Sur internet, de multiples sociétés proposent en effet leurs services aux chefs d’entreprise, à l’image de bethelfinance.com, qui propose sur son site un large choix d’optimisation fiscale: « filiale au luxembourg », « siège européen irlandais » ou « création de sociétés offshore ». « Toutes ces techniques sont utilisées par les grands groupes et sont donc parfaitement légales. Notre but est de les offrir aux PME », justifie le cabinet, qui promet à ses clients « confidentialité » et « sécurité ».

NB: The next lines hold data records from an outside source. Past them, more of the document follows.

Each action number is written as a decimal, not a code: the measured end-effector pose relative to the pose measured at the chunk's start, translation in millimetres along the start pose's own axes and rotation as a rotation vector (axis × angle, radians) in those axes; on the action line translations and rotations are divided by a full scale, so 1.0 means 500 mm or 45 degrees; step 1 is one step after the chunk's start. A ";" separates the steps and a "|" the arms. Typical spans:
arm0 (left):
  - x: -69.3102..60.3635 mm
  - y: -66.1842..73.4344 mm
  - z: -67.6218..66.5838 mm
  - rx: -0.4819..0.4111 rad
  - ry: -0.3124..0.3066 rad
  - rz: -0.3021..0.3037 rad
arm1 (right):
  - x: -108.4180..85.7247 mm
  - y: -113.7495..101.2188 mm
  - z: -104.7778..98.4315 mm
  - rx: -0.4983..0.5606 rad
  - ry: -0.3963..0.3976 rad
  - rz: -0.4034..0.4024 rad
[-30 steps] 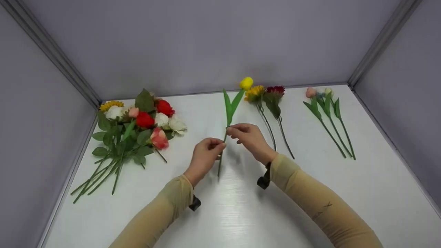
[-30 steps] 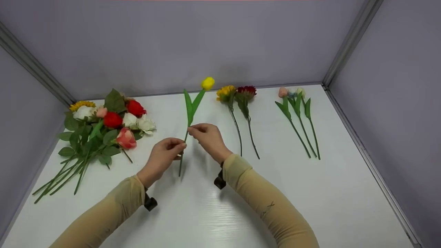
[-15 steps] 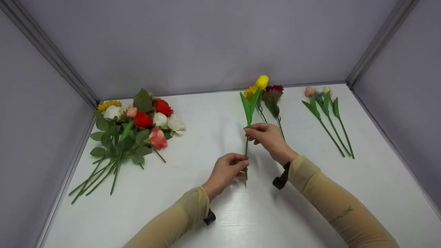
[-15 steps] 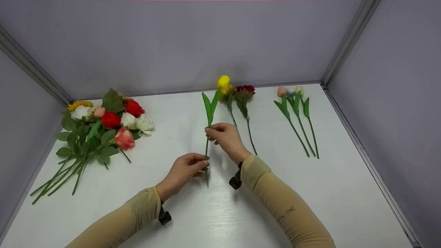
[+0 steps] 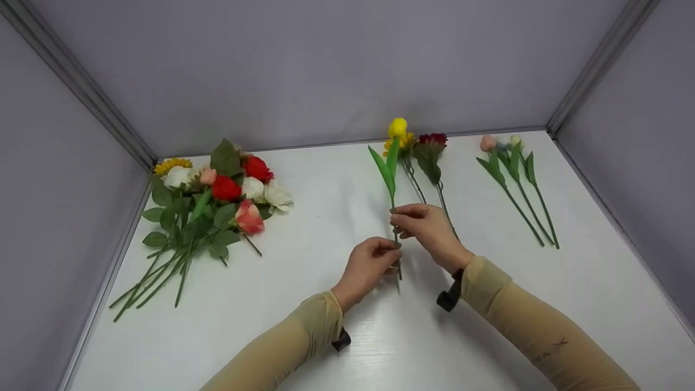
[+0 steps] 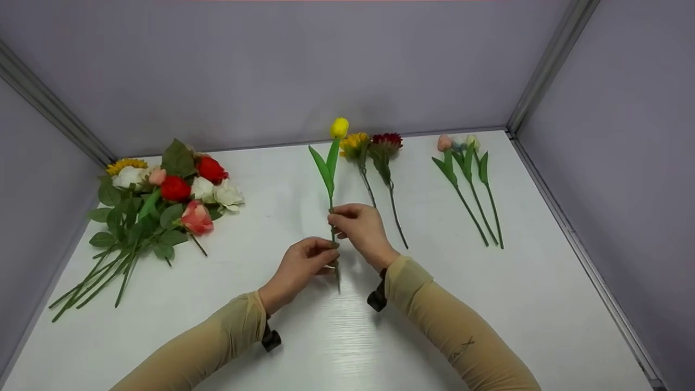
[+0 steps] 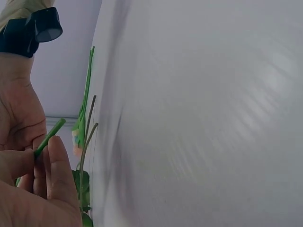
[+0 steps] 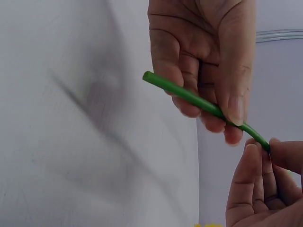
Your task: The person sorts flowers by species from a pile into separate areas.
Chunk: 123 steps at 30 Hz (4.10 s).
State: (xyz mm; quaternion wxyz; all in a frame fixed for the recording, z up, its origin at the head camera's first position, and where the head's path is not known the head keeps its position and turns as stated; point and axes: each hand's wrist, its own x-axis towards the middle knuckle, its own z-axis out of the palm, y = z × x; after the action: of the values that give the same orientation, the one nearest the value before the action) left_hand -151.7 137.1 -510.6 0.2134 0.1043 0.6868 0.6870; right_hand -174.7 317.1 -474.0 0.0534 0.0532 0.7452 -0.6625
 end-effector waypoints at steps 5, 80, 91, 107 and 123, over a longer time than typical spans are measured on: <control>-0.007 0.009 0.018 0.292 -0.145 0.060 | 0.000 -0.005 -0.048 -0.090 0.057 0.007; 0.007 0.038 -0.239 1.870 -0.018 0.596 | 0.064 0.019 -0.104 -1.302 0.055 -0.631; -0.109 0.007 -0.563 1.568 0.661 0.301 | -0.010 0.046 0.118 -1.457 -0.434 -0.773; -0.223 0.014 -0.680 1.297 0.539 -0.358 | -0.059 0.019 0.344 -1.561 -0.770 -1.127; -0.237 0.050 -0.697 1.004 0.453 -0.340 | -0.052 0.031 0.335 -1.504 -0.741 -1.103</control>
State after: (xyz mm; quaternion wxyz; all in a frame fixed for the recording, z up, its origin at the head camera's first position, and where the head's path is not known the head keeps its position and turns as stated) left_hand -202.5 -227.2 -480.3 0.1229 -0.0315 0.9294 0.3466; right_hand -145.2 152.5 -504.5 0.0029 -0.4548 0.8843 -0.1060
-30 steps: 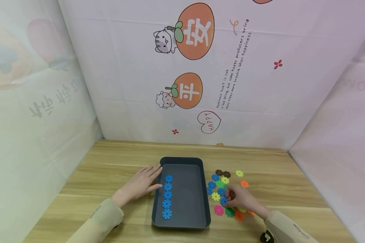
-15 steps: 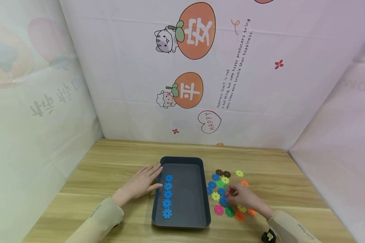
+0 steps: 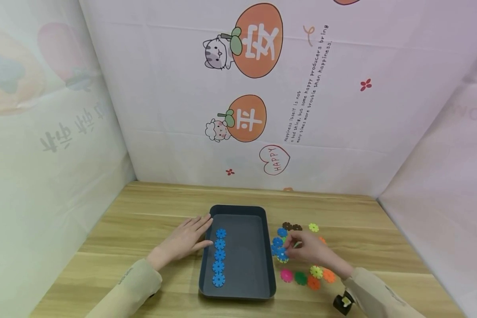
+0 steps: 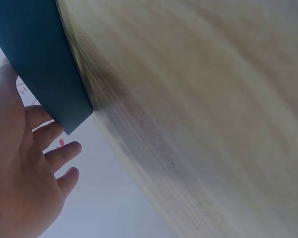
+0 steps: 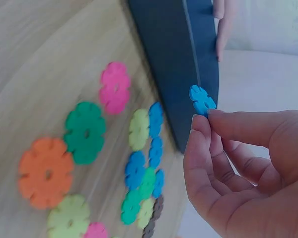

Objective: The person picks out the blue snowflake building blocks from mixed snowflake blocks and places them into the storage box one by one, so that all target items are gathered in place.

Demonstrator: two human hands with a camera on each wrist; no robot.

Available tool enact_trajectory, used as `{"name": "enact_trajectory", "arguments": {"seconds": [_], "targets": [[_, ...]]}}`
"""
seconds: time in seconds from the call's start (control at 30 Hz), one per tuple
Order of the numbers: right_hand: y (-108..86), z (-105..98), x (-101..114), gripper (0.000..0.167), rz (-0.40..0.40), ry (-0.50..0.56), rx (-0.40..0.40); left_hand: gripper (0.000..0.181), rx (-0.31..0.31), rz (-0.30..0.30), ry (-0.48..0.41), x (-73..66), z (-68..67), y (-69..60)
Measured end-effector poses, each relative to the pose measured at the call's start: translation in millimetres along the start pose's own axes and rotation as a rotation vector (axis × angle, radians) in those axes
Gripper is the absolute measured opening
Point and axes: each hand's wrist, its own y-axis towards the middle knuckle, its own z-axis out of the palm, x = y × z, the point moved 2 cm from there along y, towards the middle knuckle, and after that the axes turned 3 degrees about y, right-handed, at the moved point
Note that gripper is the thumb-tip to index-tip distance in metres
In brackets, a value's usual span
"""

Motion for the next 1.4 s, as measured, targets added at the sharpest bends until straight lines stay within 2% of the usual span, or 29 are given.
{"name": "enact_trajectory", "arguments": {"seconds": [0.33, 0.67, 0.83, 1.0, 1.4], "targets": [[15.8, 20, 21, 0.011, -0.011, -0.006, 0.055, 0.073, -0.002, 0.002, -0.002, -0.2, 0.3, 0.2], [31.5, 50, 38, 0.009, -0.031, 0.019, 0.137, 0.073, -0.004, 0.002, 0.006, -0.5, -1.2, -0.4], [39.3, 67, 42, 0.009, -0.045, -0.021, 0.162, 0.074, 0.006, -0.002, 0.010, -0.4, -0.9, -0.2], [43.5, 80, 46, 0.007, -0.091, -0.044, 0.193, 0.073, 0.012, -0.002, 0.013, -0.9, -0.9, -0.2], [48.4, 94, 45, 0.007, -0.041, -0.084, 0.230, 0.073, 0.009, -0.006, 0.003, -1.4, -0.7, -0.8]]}}
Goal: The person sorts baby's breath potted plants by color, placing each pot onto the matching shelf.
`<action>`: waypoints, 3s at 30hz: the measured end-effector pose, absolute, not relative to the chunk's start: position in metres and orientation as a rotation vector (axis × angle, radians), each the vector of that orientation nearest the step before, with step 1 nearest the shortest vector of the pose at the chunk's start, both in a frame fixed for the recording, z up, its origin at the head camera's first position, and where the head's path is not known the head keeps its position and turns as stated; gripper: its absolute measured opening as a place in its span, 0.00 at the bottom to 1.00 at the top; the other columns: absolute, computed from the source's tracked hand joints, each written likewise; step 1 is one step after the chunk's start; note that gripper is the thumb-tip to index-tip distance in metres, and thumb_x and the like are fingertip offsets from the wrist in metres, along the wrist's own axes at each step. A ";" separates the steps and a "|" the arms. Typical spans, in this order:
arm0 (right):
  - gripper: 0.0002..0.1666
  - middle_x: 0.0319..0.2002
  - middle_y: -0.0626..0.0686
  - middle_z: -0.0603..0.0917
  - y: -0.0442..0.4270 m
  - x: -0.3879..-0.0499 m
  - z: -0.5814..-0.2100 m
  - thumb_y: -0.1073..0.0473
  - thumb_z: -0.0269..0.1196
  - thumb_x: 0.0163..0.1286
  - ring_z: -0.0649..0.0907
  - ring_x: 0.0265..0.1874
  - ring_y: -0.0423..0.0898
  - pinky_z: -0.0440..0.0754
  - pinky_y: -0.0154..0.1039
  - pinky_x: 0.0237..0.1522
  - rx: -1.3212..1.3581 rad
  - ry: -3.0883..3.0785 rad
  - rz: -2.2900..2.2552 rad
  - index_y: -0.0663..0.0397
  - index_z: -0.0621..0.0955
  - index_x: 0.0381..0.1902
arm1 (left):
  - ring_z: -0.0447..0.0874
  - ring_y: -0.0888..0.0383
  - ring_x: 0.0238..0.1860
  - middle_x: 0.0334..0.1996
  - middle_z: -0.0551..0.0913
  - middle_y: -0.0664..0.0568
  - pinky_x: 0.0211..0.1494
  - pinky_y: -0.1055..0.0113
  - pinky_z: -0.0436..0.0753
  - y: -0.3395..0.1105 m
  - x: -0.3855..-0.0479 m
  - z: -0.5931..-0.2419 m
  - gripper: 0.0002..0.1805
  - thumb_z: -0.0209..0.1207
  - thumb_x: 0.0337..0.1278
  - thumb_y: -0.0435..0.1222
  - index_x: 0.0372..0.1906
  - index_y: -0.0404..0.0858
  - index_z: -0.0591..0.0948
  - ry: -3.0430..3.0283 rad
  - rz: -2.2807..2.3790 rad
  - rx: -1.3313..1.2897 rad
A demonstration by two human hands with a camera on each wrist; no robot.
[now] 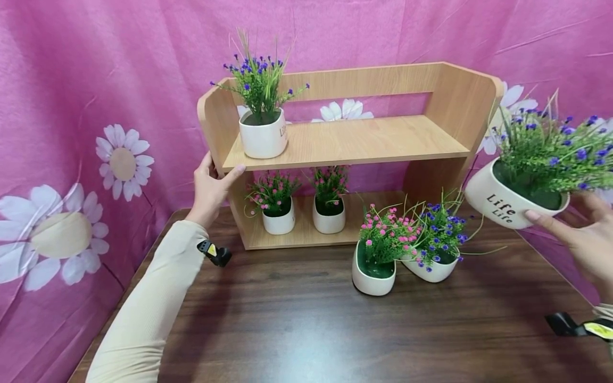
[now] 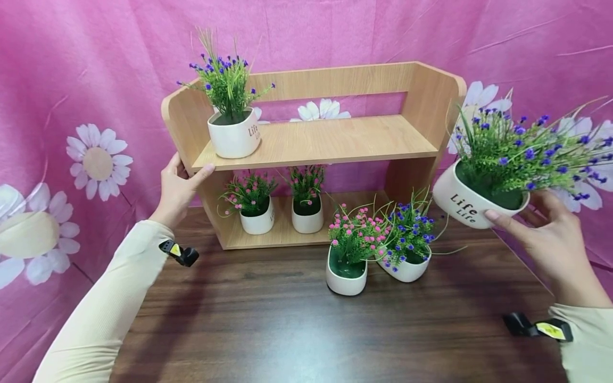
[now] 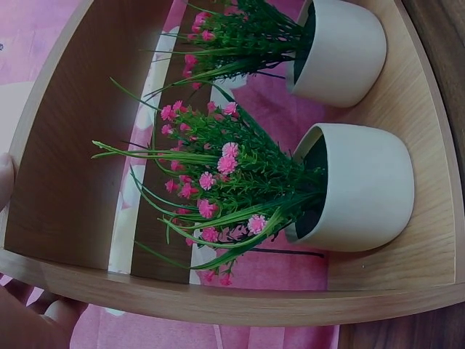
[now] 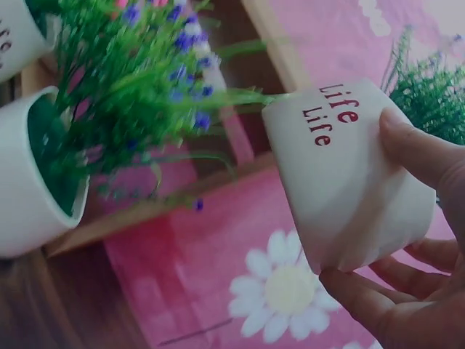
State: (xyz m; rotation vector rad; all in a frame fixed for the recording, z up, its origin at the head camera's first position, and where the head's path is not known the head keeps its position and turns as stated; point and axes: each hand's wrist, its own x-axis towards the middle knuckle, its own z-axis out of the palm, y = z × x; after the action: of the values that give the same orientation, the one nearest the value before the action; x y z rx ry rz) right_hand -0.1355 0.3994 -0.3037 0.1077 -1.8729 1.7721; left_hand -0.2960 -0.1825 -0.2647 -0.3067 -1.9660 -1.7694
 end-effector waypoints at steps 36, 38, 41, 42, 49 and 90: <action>0.42 0.49 0.48 0.75 0.241 -0.220 -0.208 0.64 0.71 0.57 0.82 0.41 0.37 0.81 0.23 0.36 0.221 -1.959 1.817 0.61 0.65 0.67 | 0.72 0.53 0.61 0.63 0.73 0.41 0.65 0.63 0.73 -0.183 -0.295 -0.265 0.39 0.69 0.50 0.33 0.69 0.40 0.66 -1.957 -1.787 -0.327; 0.43 0.48 0.50 0.74 0.231 -0.227 -0.205 0.64 0.71 0.56 0.82 0.40 0.37 0.82 0.24 0.34 0.228 -1.945 1.826 0.62 0.65 0.66 | 0.72 0.53 0.61 0.63 0.73 0.41 0.65 0.63 0.73 -0.183 -0.295 -0.265 0.39 0.69 0.50 0.33 0.69 0.40 0.66 -1.958 -1.782 -0.327; 0.43 0.47 0.52 0.72 0.219 -0.237 -0.201 0.62 0.71 0.56 0.83 0.38 0.37 0.84 0.27 0.31 0.233 -1.961 1.822 0.65 0.64 0.66 | 0.73 0.54 0.60 0.62 0.74 0.41 0.64 0.63 0.73 -0.183 -0.295 -0.265 0.39 0.69 0.50 0.33 0.69 0.40 0.67 -1.955 -1.778 -0.329; 0.43 0.46 0.52 0.72 0.216 -0.240 -0.200 0.61 0.71 0.56 0.83 0.36 0.37 0.84 0.27 0.31 0.227 -1.982 1.802 0.65 0.64 0.66 | 0.73 0.54 0.60 0.62 0.74 0.41 0.64 0.63 0.73 -0.183 -0.295 -0.265 0.38 0.69 0.50 0.33 0.69 0.40 0.67 -1.954 -1.779 -0.330; 0.43 0.47 0.52 0.71 0.197 -0.261 -0.196 0.51 0.71 0.57 0.79 0.33 0.36 0.82 0.26 0.30 0.111 -2.119 1.688 0.62 0.67 0.66 | 0.73 0.54 0.60 0.61 0.74 0.41 0.63 0.63 0.74 -0.183 -0.295 -0.265 0.38 0.69 0.50 0.34 0.68 0.40 0.68 -1.964 -1.777 -0.320; 0.45 0.61 0.63 0.66 0.144 -0.294 -0.205 0.44 0.64 0.62 0.73 0.57 0.56 0.74 0.43 0.60 0.023 -2.315 1.279 0.63 0.61 0.68 | 0.72 0.53 0.61 0.62 0.74 0.41 0.64 0.63 0.73 -0.181 -0.295 -0.264 0.39 0.69 0.49 0.32 0.68 0.40 0.67 -1.930 -1.799 -0.321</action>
State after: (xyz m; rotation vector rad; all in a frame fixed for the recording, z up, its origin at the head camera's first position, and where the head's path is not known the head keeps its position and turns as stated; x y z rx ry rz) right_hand -0.2936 0.1437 -0.2055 0.0228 -2.3146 1.2788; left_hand -0.2946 -0.1814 -0.2642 -0.3214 -1.9305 -1.7994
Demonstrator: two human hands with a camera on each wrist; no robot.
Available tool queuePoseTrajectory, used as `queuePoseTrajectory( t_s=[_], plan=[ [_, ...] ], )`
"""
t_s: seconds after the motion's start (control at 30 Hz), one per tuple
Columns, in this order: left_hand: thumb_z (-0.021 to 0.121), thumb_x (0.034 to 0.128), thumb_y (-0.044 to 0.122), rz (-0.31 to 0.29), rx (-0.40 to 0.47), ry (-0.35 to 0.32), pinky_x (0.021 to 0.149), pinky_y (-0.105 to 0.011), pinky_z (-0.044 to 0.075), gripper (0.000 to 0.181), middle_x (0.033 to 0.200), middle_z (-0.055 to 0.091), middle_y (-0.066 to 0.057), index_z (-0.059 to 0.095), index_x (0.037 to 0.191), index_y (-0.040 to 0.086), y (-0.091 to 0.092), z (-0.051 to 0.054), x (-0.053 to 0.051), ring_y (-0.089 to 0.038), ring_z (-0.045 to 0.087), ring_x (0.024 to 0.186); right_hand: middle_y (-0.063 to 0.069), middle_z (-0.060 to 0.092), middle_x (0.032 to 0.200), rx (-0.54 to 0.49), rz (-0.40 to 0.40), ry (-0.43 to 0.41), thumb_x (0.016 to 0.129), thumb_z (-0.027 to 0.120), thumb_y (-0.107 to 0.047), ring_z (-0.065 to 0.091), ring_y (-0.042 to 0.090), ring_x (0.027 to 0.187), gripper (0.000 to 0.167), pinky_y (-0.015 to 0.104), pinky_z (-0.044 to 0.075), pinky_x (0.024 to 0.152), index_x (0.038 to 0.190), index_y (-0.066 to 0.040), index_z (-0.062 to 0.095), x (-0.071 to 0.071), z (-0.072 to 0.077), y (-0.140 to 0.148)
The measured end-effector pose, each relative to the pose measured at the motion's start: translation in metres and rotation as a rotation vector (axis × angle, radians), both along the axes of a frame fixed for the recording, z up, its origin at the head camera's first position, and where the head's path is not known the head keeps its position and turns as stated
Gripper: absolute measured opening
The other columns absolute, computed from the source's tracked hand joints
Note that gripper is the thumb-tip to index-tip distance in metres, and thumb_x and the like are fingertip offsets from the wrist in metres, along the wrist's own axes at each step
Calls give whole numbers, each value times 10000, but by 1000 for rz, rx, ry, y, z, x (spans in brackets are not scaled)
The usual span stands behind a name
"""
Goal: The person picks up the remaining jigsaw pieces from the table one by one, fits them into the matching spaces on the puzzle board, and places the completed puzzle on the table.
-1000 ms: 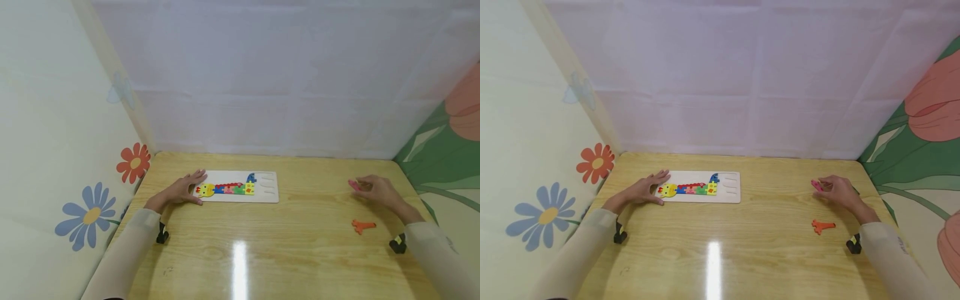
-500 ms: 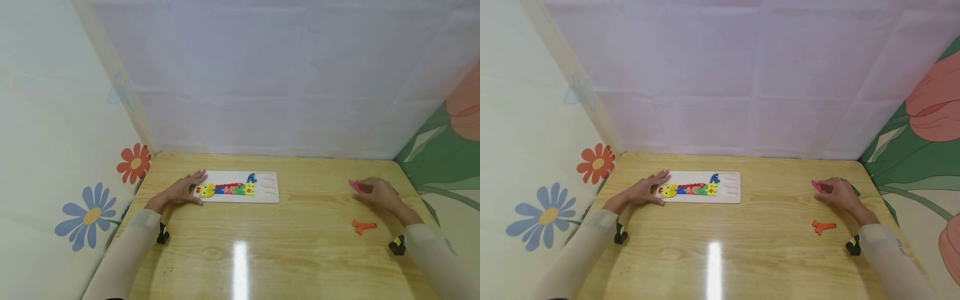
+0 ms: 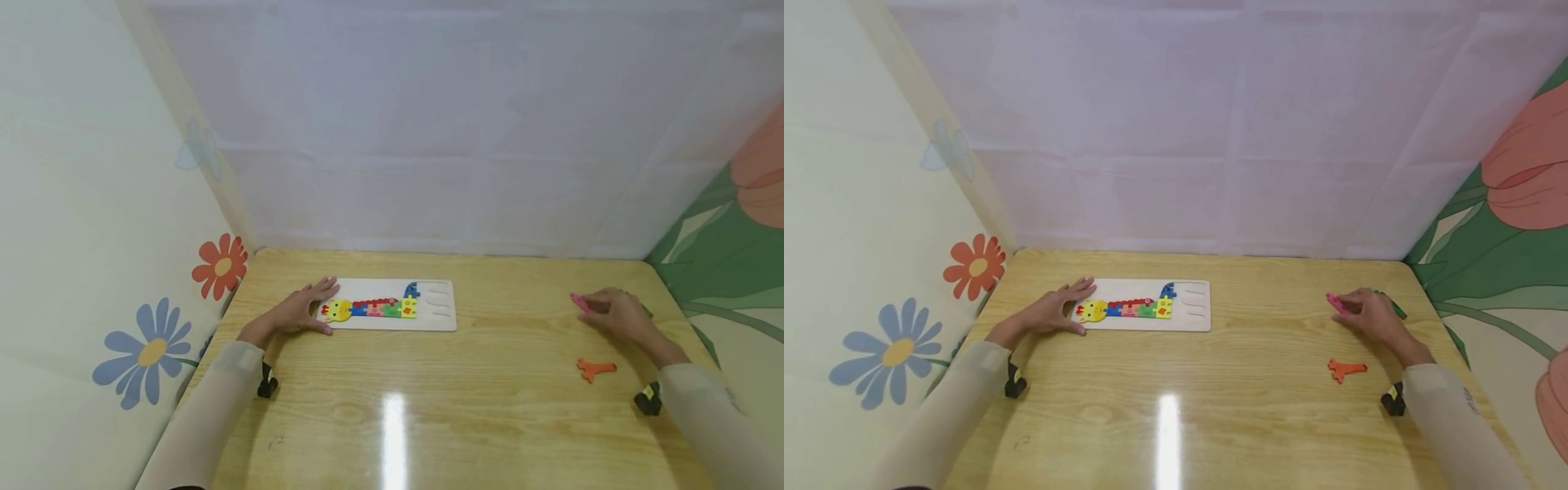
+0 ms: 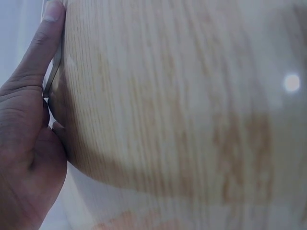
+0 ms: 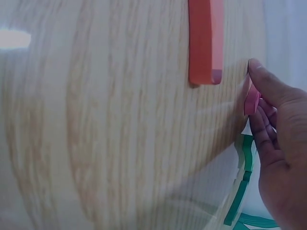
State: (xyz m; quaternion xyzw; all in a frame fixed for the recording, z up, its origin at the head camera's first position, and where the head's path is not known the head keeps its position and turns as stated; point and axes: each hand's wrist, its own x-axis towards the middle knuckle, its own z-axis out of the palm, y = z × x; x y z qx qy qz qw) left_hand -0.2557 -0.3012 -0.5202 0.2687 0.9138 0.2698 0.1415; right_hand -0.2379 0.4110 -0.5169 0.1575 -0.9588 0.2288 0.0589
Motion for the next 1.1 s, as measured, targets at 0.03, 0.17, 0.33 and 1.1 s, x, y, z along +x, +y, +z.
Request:
queuePoseTrajectory(
  t_s=[0.03, 0.17, 0.33, 1.1],
  plan=[
    [891, 864, 386, 1, 2, -1, 1279, -681, 55, 1069, 1766, 116, -184, 274, 1671, 53, 0, 0, 0, -423, 64, 1628, 284, 735, 1061, -5, 3, 1, 879, 885, -192, 687, 501, 986, 469, 670, 556, 856, 1207, 108, 733, 0, 0, 0],
    [896, 859, 377, 1, 9, -3, 1280, -679, 57, 1069, 1763, 123, -190, 280, 1667, 46, 0, 0, 1, -425, 67, 1627, 259, 742, 1022, -12, 14, 20, 871, 889, -154, 697, 478, 954, 429, 657, 565, 836, 1179, 106, 745, 0, -1, 0],
    [897, 858, 377, 0, 9, -4, 1283, -673, 54, 1070, 1764, 123, -187, 280, 1666, 44, 0, 1, 2, -421, 66, 1628, 238, 746, 1013, -4, 13, 23, 886, 870, -126, 701, 463, 949, 388, 654, 568, 840, 1183, 93, 750, -1, -3, 0],
    [899, 856, 375, -12, 17, 14, 1286, -666, 54, 1067, 1758, 129, -205, 289, 1660, 27, 0, -2, 1, -431, 78, 1625, 199, 774, 985, 14, 62, 75, 886, 851, -59, 724, 417, 911, 251, 589, 590, 787, 1107, 45, 794, 2, 0, -5]
  ],
)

Cette offre de service, parfois, va jusqu’au démarchage proactif. « Quand j’ai créé ma société, la première lettre que j’ai reçue était un courrier me proposant d’ouvrir un compte offshore pour facturer mes prestations à l’étranger », raconte, sous le couvert de l’anonymat, un informaticien parisien. Selon ce quadragénaire, qui explique s’être vu proposer ensuite par son expert-comptable de travailler en portage salarial avec une société de services en ingénierie informatique (SSII) basée en Irlande, « c’est une pratique courante »: « Dans le lot, certains acceptent, bien entendu. »

Paradis pour tous

Tous les secteurs, cependant, ne sont pas logés à la même enseigne. « Le recours à des paradis fiscaux concerne surtout les professions qui peuvent se faire à distance et qui ne nécessitent pas un lieu de travail physique, comme les activités de conseil et la vente par correspondance », explique Paul Duvaux. « C’est plus facile de faire de l’évasion fiscale quand on travaille sur internet que quand on est un PMU par exemple », concède Manon Aubry, qui s’inquiète des conséquences de la dématérialisation de l’économie. Oxfam réclame « plus de transparence et plus de régulation, notamment dans le contrôle des intermédiaires ».

Signe d’un début de changement? En juillet, le responsable d’un cabinet spécialisé, « France offshore », a été condamné à cinq ans de prison dont trois avec sursis. Dans les médias, cette société, qui a fonctionné entre 2008 et 2012, faisait miroiter le « paradis fiscal pour tous », avec des montages de défiscalisation passant par la Lettonie.

« Il y a encore des progrès à faire, mais les choses avancent », insiste Christian Chavagneux, qui juge important de ne pas prendre pour argent comptant les arguments avancés par les partisans de l’optimisation fiscale. « Leur défense, c’est de dire c’est légal. Mais souvent, cette légalité n’a pas été testée devant les tribunaux. Elle est donc toute relative ».